#### Work order:
The answer must be every line below that contains the string "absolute".

======== Collected data ========

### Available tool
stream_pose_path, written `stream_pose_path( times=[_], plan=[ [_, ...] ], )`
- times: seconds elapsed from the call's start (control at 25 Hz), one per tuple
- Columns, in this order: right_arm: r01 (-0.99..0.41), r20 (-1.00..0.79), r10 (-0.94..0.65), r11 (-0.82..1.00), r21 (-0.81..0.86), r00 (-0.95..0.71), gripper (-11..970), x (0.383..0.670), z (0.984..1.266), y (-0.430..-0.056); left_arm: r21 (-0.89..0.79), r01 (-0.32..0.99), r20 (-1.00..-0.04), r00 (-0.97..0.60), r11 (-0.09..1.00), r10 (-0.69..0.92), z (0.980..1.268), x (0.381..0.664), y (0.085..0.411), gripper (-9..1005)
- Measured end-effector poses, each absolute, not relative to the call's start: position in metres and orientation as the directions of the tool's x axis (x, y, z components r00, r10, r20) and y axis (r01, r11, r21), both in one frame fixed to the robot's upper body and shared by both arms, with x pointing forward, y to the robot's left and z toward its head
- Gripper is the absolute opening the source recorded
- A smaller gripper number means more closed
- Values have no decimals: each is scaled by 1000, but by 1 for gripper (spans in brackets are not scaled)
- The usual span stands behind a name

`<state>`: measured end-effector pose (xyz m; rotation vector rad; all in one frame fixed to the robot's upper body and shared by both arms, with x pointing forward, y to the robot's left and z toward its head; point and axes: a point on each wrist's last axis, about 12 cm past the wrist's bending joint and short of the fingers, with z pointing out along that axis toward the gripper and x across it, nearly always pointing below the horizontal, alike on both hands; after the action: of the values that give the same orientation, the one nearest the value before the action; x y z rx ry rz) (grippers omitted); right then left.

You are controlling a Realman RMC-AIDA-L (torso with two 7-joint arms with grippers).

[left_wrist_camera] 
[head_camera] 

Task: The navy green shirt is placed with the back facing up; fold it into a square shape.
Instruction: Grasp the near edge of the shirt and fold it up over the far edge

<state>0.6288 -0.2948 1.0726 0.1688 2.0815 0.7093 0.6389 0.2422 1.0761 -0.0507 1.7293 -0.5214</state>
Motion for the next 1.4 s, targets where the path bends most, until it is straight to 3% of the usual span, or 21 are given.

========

#### Answer:
- Measured end-effector poses, each absolute, not relative to the call's start: position in metres and orientation as the directions of the tool's x axis (x, y, z components r00, r10, r20) and y axis (r01, r11, r21), both in one frame fixed to the robot's upper body and shared by both arms, with x pointing forward, y to the robot's left and z toward its head
- Gripper is the absolute opening the source recorded

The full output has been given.